In 1847, John Herschel had pointed out the existence of a stream of galaxies or nebulae as they were known at the time in the constellations of Cetus, Fornax, Eridanus, Horologium, and Dorado. Later in 1953 Gérard de Vaucouleurs recognized this band as a supercluster dubbing it the southern supergalaxy, with many of the groups and clusters being identified by around 1975.

In 1987, astronomer Brent Tully with colleague Richard Fisher identified in his book The Nearby Galaxies Atlas the Cetus-Aries Cloud, a nearby minor filament that was described as being a connection between the Southern Supercluster and the Telescopium−Grus Cloud, another filament that was identified by the same authors that year. In 1989, Mitra et al. first described the physical structure of the Southern Supercluster based on the distribution of galaxies inferred from their redshifts and suspected that a filament connected the Southern Supercluster Strand with the Perseus–Pisces Supercluster. This was later confirmed in 2017 by Pomarède et al. In 1992, Fouque et al. grouped the Cetus-Aries Cloud, also known as cloud 52 and the Antlia Cloud (Cloud 54) in the book The Nearby Galaxies Atlas along with the Southern Supercluster's three major clusters, the Fornax, Eridanus, and Dorado clusters (clouds 51 and 53). However, Brent Tully considers the Antlia Cloud to be part of the Virgo Supercluster.

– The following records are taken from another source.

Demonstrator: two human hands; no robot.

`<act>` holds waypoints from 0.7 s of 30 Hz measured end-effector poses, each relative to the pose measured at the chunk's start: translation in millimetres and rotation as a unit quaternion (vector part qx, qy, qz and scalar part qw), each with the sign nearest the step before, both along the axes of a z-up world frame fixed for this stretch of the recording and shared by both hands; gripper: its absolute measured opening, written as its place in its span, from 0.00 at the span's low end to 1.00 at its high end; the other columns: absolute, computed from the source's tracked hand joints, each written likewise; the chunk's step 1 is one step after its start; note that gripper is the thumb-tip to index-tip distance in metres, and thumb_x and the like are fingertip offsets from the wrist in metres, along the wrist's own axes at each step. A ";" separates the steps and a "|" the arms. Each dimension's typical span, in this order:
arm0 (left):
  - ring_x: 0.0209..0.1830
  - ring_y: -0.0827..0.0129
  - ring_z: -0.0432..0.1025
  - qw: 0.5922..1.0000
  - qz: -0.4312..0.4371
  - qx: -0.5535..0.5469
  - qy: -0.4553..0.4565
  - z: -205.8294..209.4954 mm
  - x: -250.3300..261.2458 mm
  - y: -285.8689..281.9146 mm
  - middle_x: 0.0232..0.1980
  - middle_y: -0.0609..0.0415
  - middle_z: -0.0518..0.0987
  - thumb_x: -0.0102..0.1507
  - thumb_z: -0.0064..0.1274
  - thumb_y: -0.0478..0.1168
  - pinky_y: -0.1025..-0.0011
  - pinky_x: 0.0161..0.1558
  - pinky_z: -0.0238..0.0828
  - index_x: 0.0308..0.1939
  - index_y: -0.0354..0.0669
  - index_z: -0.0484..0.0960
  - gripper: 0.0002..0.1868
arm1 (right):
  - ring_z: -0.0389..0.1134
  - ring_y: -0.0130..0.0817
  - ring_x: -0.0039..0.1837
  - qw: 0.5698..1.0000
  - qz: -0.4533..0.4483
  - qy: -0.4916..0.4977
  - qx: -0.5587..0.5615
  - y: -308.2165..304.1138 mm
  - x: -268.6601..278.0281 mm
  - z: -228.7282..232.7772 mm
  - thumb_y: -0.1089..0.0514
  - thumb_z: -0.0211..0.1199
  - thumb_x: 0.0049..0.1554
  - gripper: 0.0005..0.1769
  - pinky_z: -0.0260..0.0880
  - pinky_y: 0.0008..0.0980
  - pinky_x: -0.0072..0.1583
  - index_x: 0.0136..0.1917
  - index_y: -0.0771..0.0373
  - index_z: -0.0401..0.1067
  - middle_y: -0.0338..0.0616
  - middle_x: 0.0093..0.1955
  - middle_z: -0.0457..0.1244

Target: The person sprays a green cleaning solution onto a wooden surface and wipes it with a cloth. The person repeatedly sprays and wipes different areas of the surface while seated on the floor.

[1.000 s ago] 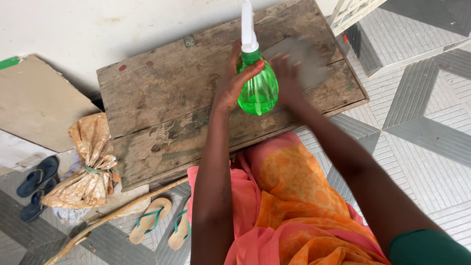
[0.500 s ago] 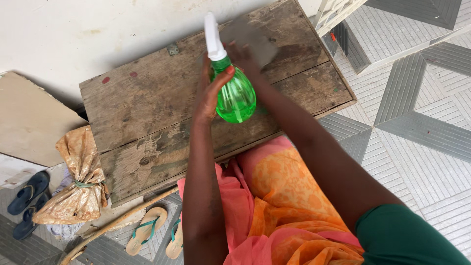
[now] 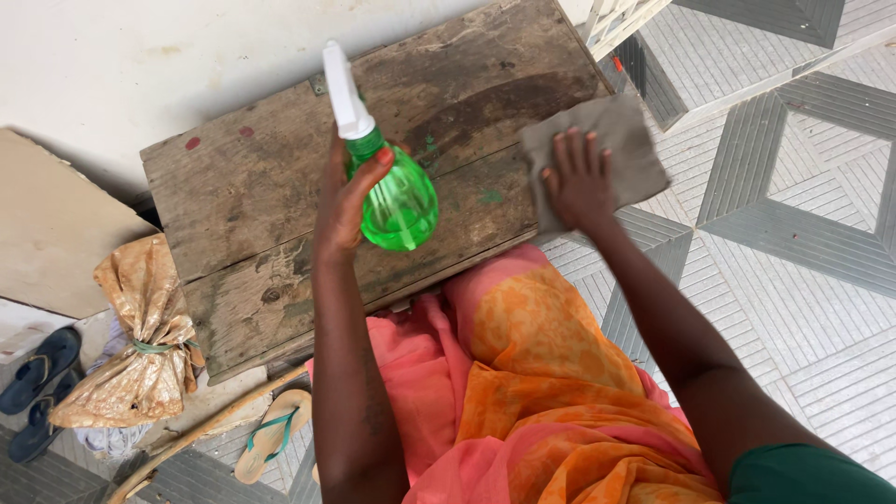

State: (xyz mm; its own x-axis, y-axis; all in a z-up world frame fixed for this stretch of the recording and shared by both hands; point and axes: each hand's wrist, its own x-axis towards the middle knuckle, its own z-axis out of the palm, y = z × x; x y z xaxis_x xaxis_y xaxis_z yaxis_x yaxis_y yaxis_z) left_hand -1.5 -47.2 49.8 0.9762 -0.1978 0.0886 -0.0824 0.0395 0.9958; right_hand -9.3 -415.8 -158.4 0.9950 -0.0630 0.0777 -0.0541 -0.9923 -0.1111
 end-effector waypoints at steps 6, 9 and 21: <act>0.50 0.63 0.78 0.997 -0.013 -0.075 -0.018 -0.1 -19.5 33.8 0.52 0.45 0.83 0.65 0.63 0.49 0.63 0.54 0.77 0.68 0.33 0.68 0.35 | 0.43 0.58 0.83 0.950 0.267 -0.101 0.126 182.1 -43.4 10.3 0.43 0.56 0.60 0.37 0.45 0.66 0.75 0.78 0.59 0.57 0.52 0.82 0.48; 0.48 0.64 0.78 0.996 -0.010 -0.091 -0.011 2.7 -27.2 42.6 0.50 0.46 0.82 0.64 0.62 0.48 0.64 0.52 0.78 0.66 0.34 0.68 0.32 | 0.46 0.61 0.82 0.890 0.423 -0.156 0.073 282.7 -61.2 6.0 0.41 0.56 0.64 0.30 0.46 0.66 0.75 0.74 0.55 0.63 0.55 0.81 0.49; 0.56 0.62 0.75 0.998 0.040 -0.039 -0.014 -19.4 -23.6 59.7 0.54 0.47 0.79 0.63 0.62 0.49 0.63 0.59 0.72 0.74 0.40 0.61 0.41 | 0.43 0.60 0.84 0.927 0.332 -0.170 0.045 199.5 183.0 -61.9 0.38 0.49 0.73 0.34 0.43 0.70 0.75 0.86 0.50 0.52 0.49 0.86 0.46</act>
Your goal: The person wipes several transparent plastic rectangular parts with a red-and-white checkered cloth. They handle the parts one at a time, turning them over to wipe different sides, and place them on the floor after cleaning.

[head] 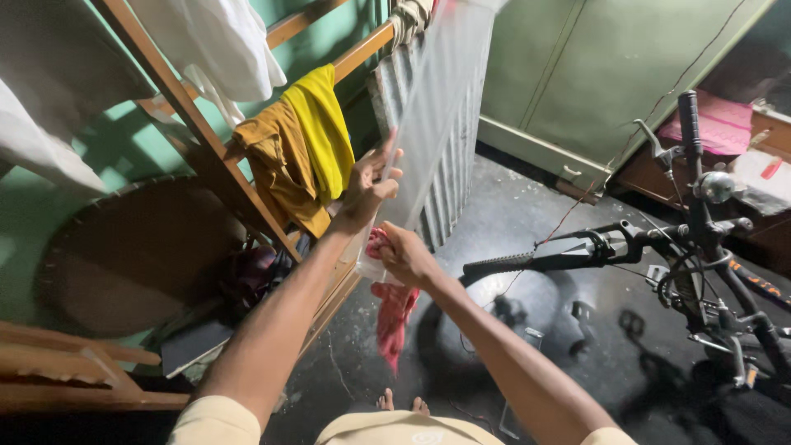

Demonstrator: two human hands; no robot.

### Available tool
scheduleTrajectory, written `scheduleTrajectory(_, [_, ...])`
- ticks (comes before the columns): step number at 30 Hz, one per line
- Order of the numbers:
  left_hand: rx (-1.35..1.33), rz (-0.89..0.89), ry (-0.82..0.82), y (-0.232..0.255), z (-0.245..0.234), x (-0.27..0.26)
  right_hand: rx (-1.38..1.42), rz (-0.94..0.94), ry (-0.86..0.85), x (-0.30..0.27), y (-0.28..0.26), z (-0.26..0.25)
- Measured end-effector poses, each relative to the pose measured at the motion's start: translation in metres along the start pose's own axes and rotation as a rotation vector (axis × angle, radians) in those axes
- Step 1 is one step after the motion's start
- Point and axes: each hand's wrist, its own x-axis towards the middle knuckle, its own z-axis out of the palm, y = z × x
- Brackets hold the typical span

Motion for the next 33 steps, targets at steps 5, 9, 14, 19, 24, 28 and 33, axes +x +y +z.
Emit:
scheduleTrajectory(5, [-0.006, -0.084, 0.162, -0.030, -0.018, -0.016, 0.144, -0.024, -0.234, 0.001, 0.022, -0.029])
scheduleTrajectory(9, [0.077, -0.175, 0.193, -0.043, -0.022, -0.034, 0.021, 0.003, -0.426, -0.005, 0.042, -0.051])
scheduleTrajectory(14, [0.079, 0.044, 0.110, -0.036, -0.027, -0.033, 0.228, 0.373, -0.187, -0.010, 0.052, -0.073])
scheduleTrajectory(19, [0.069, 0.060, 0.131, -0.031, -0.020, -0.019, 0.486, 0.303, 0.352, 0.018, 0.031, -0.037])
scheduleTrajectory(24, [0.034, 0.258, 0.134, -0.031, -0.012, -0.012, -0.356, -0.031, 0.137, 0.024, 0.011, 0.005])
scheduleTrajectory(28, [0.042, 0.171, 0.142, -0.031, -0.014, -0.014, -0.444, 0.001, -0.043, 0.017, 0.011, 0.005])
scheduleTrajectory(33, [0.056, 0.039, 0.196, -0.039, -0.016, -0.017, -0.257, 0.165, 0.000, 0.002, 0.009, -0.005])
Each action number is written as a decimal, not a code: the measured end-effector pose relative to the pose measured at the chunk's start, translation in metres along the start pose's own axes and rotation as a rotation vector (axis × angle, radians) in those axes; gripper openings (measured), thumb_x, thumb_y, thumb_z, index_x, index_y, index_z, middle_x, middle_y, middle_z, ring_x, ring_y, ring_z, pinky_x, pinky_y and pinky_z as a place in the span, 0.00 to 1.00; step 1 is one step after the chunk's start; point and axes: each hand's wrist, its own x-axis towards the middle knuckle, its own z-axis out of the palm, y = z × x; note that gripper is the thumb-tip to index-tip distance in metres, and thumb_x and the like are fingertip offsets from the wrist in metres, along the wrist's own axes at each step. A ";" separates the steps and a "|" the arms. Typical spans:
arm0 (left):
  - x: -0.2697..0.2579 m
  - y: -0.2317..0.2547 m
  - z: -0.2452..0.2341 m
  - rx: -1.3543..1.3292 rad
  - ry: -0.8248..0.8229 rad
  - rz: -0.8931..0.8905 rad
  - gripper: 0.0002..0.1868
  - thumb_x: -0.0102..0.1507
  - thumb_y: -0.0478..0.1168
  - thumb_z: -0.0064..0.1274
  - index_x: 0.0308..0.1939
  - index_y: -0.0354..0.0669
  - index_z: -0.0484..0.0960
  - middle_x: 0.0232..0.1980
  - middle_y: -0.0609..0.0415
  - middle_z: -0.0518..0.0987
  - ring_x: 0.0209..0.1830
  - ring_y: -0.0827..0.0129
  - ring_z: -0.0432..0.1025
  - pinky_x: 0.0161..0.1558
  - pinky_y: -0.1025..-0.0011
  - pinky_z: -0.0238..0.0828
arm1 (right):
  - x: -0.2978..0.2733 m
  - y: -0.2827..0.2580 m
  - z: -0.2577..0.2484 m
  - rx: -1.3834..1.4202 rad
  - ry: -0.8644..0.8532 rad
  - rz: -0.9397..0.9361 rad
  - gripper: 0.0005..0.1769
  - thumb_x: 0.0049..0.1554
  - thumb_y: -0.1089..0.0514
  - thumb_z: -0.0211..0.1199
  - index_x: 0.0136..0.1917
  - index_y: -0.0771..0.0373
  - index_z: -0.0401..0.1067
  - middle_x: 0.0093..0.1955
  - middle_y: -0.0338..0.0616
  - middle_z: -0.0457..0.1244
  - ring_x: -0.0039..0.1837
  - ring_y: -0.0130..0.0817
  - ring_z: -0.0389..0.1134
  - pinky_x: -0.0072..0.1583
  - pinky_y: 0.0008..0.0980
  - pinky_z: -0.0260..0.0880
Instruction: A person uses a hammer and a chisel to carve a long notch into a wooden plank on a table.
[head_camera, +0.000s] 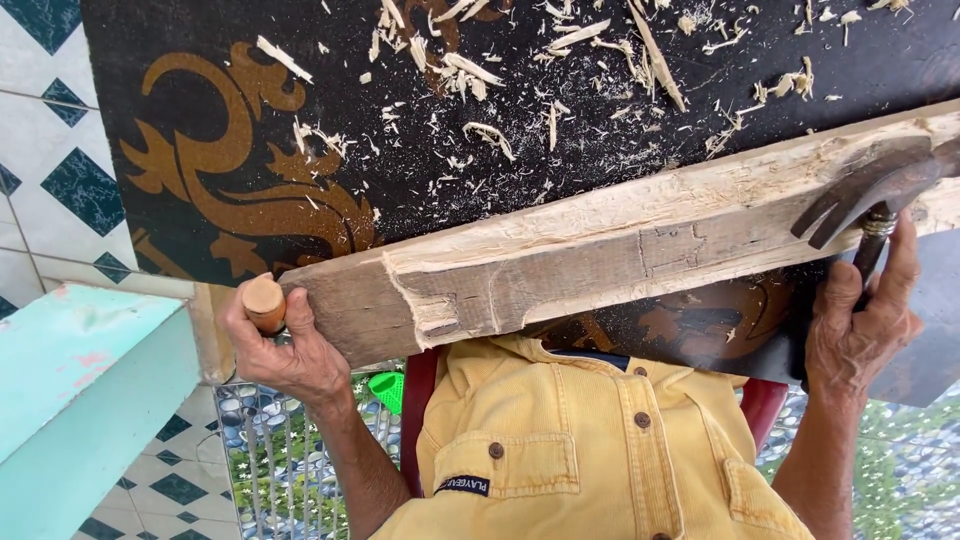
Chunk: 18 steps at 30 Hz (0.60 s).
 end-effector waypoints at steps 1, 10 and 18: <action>0.000 0.001 0.000 0.001 -0.001 0.000 0.26 0.76 0.58 0.50 0.59 0.36 0.75 0.52 0.43 0.82 0.50 0.52 0.77 0.49 0.58 0.74 | 0.000 0.000 0.000 0.000 -0.001 0.001 0.34 0.82 0.45 0.49 0.92 0.66 0.56 0.35 0.50 0.60 0.39 0.33 0.58 0.46 0.37 0.57; 0.002 0.002 0.000 -0.013 0.007 0.035 0.24 0.75 0.55 0.52 0.59 0.35 0.76 0.53 0.42 0.82 0.52 0.51 0.78 0.52 0.57 0.77 | -0.001 0.003 0.000 -0.051 -0.010 0.031 0.34 0.82 0.43 0.48 0.92 0.63 0.56 0.34 0.51 0.57 0.35 0.37 0.51 0.46 0.42 0.53; 0.005 0.012 -0.004 0.085 0.024 0.125 0.23 0.75 0.54 0.55 0.58 0.35 0.78 0.51 0.42 0.78 0.47 0.51 0.73 0.45 0.57 0.72 | 0.000 -0.004 -0.001 0.043 0.000 -0.022 0.32 0.84 0.47 0.49 0.92 0.65 0.55 0.35 0.54 0.60 0.38 0.36 0.59 0.44 0.39 0.56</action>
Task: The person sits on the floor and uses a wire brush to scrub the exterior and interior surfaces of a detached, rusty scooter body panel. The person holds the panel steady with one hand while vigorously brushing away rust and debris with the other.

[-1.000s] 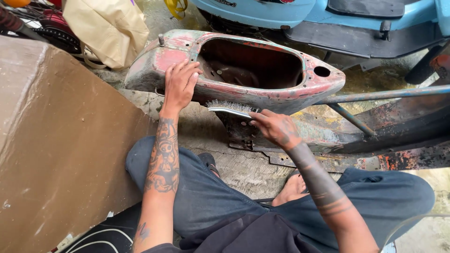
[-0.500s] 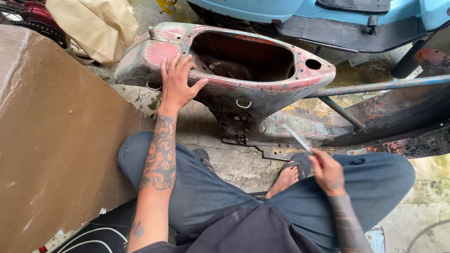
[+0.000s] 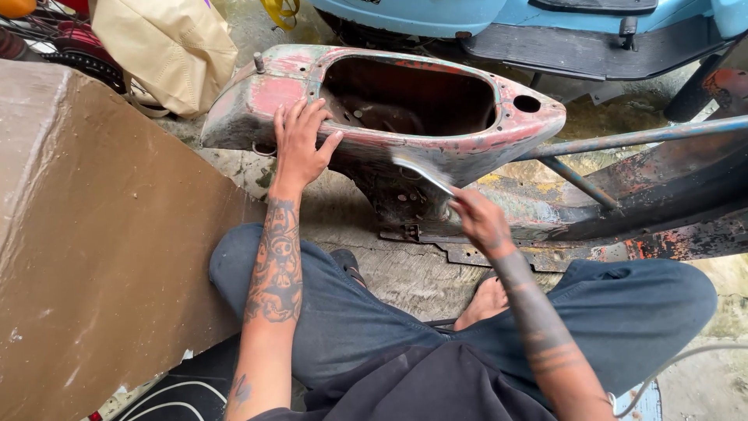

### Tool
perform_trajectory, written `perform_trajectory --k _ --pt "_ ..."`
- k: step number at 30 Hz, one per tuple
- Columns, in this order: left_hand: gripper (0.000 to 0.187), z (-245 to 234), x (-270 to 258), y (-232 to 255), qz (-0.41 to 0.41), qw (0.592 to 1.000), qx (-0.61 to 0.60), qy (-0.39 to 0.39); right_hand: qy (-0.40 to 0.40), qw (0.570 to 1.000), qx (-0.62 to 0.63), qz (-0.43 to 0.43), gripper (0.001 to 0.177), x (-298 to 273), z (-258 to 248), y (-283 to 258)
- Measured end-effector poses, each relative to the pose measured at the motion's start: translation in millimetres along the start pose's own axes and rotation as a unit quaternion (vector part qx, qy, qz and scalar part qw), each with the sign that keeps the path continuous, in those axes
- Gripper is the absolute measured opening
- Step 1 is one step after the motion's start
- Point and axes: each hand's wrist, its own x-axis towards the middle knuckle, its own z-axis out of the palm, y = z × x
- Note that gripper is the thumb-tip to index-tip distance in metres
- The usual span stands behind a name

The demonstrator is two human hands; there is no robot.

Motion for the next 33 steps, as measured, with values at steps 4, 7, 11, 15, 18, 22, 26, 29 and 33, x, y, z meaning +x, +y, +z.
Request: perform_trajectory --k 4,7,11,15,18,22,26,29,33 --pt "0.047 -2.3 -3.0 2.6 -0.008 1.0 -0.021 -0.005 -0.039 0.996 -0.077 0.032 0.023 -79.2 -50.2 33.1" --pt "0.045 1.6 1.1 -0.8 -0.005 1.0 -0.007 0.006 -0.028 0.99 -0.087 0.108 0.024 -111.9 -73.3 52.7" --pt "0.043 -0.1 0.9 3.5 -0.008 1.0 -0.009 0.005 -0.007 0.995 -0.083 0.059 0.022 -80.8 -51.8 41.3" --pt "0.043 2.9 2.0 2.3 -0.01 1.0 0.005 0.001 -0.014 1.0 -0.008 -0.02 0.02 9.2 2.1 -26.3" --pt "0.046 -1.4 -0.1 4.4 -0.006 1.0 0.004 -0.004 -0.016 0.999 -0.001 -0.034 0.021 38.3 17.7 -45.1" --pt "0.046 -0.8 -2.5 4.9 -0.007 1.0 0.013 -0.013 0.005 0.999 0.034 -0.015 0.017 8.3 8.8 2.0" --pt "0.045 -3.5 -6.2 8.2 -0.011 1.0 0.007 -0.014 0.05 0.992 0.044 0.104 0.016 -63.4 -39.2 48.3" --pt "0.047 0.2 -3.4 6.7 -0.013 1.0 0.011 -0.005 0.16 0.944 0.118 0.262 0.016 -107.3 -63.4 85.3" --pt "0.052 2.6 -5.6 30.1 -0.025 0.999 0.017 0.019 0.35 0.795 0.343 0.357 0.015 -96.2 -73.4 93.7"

In 2013, Courtois et al. identified a filament extending from the Centaurus Cluster that encompasses the Southern Supercluster dubbed the Southern Supercluster Strand. The Southern Supercluster would now be considered a branch of this larger filament along with the Telescopium−Grus Cloud. The Southern Supercluster would be designated as branch SSCa of this filament, and the Telescopium−Grus Cloud would be designated as branch SSCb. In 2017, Pomarède et al. revealed that this filament, now known as the Southern Supercluster strand along with another filament known as the Antlia Strand, extend all the way to the Perseus–Pisces Supercluster.